# WHAT THE TASK ASKS
Return the run of lines below that opens with the line containing "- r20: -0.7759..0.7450" and closes with the line containing "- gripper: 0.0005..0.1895", keeping each one exact.

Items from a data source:
▶

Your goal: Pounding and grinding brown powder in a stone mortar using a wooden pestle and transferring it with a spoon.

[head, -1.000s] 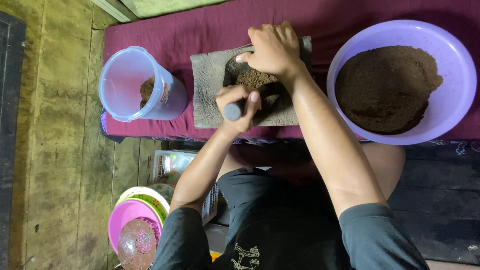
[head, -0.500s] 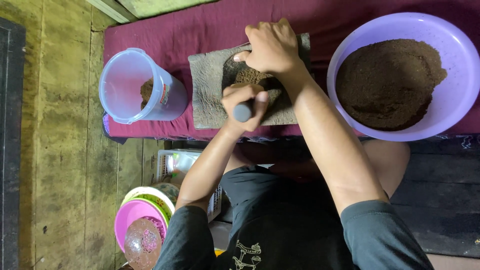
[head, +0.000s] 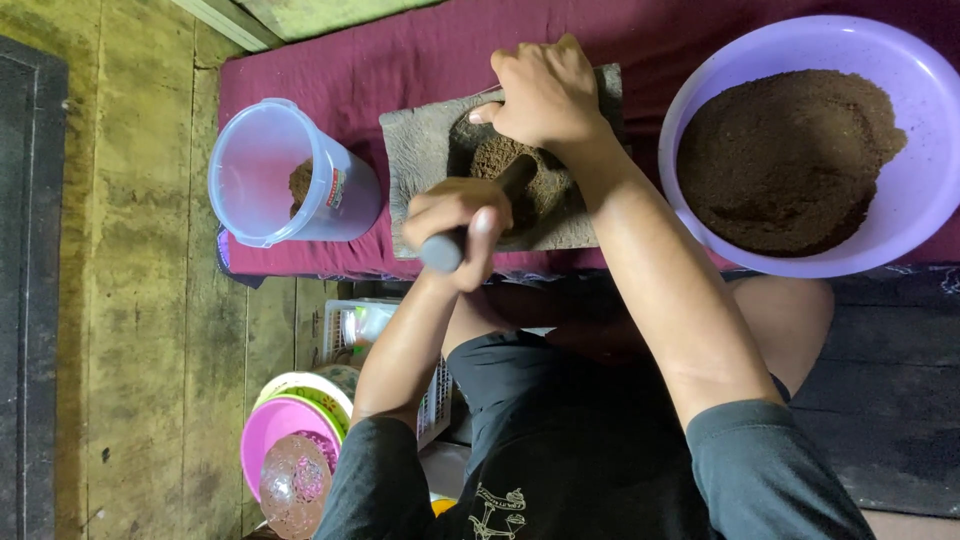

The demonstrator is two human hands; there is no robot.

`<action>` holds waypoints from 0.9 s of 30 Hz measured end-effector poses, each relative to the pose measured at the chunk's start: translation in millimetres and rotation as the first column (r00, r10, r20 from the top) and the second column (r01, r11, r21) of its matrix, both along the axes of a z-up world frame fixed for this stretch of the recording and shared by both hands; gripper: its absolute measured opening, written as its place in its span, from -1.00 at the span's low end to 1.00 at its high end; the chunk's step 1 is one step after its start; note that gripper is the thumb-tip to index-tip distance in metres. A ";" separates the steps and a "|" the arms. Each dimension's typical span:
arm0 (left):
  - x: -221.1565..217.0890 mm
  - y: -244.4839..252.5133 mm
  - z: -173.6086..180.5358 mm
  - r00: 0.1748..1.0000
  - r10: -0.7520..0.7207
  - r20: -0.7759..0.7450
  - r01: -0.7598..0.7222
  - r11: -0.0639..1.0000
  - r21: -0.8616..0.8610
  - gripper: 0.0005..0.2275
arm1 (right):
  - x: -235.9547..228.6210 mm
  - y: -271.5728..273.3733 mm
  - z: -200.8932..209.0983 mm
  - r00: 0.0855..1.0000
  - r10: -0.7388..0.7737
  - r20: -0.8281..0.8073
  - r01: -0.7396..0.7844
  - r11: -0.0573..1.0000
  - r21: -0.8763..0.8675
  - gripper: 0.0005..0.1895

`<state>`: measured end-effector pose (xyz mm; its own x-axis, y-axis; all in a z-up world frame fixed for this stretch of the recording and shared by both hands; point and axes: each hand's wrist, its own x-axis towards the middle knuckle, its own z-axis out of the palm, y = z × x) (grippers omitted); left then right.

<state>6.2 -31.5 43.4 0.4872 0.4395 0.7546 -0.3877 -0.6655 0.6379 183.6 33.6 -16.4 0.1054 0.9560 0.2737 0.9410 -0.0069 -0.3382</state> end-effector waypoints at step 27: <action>-39.5 0.2 -18.4 0.990 0.108 -0.086 -0.113 0.992 -0.062 -0.74 | -5.7 -5.8 3.7 1.000 -0.003 -0.004 0.003 1.000 -0.004 -0.35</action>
<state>-33.2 -31.3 25.0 0.4922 0.5424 0.6808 -0.2583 -0.6560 0.7092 177.9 27.9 -12.7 0.1095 0.9567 0.2696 0.9398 -0.0113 -0.3415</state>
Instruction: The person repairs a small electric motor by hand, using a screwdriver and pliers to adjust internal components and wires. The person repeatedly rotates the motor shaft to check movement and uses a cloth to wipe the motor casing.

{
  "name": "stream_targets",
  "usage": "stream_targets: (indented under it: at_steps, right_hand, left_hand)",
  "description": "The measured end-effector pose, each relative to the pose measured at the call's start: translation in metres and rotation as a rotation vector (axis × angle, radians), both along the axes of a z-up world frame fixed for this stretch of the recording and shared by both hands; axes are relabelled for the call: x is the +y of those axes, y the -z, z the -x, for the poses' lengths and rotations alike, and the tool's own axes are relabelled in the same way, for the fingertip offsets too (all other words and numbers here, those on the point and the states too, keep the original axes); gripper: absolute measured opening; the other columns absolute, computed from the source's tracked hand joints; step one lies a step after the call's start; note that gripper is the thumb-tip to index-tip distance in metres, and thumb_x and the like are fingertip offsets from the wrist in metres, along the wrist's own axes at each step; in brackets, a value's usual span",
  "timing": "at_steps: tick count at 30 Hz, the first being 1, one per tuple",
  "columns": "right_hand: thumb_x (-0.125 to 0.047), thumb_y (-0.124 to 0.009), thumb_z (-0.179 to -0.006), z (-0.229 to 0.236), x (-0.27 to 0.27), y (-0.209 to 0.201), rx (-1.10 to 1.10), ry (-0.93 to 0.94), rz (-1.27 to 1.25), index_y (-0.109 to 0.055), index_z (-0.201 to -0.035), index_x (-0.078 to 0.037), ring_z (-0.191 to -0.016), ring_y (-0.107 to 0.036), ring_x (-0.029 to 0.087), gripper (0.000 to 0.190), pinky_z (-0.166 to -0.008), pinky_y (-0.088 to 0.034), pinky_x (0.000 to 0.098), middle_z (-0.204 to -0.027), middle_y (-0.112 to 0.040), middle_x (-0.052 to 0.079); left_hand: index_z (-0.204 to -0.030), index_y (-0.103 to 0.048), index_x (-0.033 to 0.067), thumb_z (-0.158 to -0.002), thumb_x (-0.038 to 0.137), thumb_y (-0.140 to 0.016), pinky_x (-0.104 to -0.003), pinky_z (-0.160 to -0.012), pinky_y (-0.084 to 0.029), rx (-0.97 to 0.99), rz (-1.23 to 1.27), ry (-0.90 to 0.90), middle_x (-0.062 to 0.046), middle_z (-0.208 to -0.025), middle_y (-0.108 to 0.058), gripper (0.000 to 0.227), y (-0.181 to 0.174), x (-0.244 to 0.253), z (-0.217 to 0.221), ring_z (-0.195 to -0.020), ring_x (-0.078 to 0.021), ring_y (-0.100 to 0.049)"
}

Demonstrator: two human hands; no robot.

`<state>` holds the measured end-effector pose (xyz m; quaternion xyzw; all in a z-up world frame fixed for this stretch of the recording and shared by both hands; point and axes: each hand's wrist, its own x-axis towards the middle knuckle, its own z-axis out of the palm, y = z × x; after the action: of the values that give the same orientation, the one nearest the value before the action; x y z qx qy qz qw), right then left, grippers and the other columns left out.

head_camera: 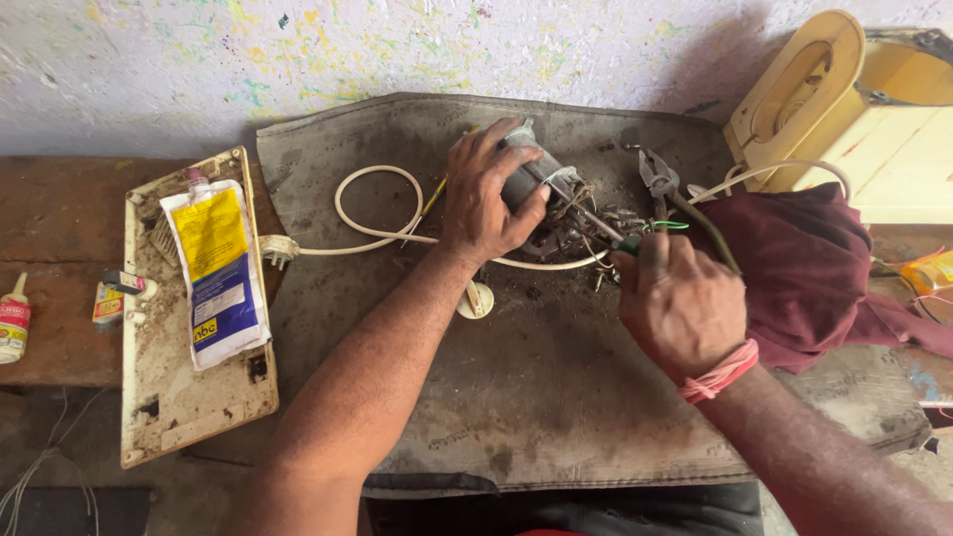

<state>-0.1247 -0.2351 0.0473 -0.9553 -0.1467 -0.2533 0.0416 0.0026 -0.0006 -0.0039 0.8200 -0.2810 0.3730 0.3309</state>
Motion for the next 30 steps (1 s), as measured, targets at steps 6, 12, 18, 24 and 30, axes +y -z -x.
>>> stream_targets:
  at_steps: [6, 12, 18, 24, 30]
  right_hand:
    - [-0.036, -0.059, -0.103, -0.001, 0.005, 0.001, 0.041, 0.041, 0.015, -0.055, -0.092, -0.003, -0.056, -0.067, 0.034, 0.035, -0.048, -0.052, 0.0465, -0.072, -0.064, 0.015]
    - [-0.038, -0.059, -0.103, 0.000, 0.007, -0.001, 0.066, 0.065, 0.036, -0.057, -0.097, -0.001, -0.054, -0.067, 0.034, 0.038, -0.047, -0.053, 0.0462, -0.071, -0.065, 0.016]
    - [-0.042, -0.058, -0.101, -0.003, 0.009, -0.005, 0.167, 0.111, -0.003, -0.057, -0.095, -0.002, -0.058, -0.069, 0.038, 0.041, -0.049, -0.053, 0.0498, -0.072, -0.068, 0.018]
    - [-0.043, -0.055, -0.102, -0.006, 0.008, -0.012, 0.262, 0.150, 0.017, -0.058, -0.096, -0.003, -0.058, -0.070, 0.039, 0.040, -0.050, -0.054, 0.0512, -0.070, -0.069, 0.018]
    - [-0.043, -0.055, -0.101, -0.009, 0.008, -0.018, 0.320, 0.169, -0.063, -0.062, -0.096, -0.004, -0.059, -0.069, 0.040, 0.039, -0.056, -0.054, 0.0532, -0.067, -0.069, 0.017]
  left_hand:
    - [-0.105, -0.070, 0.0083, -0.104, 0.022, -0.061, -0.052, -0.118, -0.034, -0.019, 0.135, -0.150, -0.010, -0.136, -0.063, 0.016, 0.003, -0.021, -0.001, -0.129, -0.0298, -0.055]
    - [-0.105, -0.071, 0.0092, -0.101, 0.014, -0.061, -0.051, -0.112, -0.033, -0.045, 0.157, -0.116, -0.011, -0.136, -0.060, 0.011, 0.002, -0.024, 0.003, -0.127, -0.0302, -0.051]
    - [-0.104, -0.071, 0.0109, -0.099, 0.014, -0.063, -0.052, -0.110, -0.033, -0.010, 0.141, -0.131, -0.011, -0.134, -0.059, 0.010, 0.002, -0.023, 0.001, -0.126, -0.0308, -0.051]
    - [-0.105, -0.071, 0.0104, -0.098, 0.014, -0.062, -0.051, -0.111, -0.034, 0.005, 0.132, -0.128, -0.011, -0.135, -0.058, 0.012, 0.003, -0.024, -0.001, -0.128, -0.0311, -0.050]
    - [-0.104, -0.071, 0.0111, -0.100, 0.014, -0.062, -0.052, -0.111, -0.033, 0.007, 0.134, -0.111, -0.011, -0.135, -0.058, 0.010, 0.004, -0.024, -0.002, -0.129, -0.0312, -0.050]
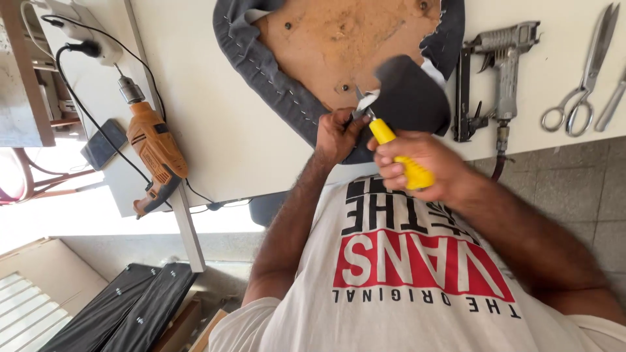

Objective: Stripping old fabric and stapling new fabric onto a chair seat base

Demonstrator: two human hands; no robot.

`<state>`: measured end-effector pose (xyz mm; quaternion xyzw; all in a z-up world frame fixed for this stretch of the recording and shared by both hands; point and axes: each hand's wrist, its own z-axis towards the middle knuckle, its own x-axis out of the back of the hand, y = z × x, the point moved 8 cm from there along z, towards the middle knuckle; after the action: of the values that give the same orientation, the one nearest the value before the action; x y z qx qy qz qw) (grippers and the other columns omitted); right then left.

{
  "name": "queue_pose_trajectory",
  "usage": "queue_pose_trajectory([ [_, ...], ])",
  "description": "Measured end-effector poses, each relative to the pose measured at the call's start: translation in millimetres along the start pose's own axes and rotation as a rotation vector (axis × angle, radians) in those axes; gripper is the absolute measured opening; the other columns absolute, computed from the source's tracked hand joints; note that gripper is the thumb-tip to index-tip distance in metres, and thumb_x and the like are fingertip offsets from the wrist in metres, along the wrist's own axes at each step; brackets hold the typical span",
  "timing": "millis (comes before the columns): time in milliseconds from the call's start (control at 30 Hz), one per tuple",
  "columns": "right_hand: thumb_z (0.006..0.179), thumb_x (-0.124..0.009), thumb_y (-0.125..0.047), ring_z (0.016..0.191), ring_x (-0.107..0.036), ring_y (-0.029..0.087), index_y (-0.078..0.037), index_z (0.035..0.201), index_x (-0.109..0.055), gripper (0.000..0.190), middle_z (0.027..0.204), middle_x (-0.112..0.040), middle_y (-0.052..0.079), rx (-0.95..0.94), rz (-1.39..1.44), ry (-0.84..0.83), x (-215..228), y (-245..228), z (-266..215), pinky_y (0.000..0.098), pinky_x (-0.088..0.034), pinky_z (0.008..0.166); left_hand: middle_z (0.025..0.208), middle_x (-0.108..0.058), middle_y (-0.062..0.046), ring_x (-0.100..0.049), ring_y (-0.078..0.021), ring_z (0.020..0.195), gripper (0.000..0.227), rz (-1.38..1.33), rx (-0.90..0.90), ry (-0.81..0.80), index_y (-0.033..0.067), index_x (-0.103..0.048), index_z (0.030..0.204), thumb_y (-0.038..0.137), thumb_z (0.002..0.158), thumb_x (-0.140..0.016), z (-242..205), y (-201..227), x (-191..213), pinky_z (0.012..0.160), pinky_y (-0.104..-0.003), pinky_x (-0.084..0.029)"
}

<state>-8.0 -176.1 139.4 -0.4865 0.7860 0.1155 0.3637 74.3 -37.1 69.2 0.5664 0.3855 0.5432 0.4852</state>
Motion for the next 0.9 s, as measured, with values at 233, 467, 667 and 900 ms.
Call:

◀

# OUTPUT FOR THIS TASK
  - r20: -0.7759..0.7450
  - r01: -0.7598..0.7222
  - r11: -0.0639..1.0000
  - r21: -0.8616..0.8610
  - gripper: 0.0005..0.2275
arm1 (right):
  - x: -235.9547..228.6210 mm
  - y: -271.5728..273.3733 mm
  - z: -200.8932..209.0983 mm
  - r00: 0.0855..1.0000
  - r10: -0.7388..0.7737
  - r20: -0.8281..0.8073
  - r01: -0.7396..0.7844
  - r11: -0.0573..1.0000
  - r21: -0.8763..0.8675
  - gripper: 0.0005..0.1895

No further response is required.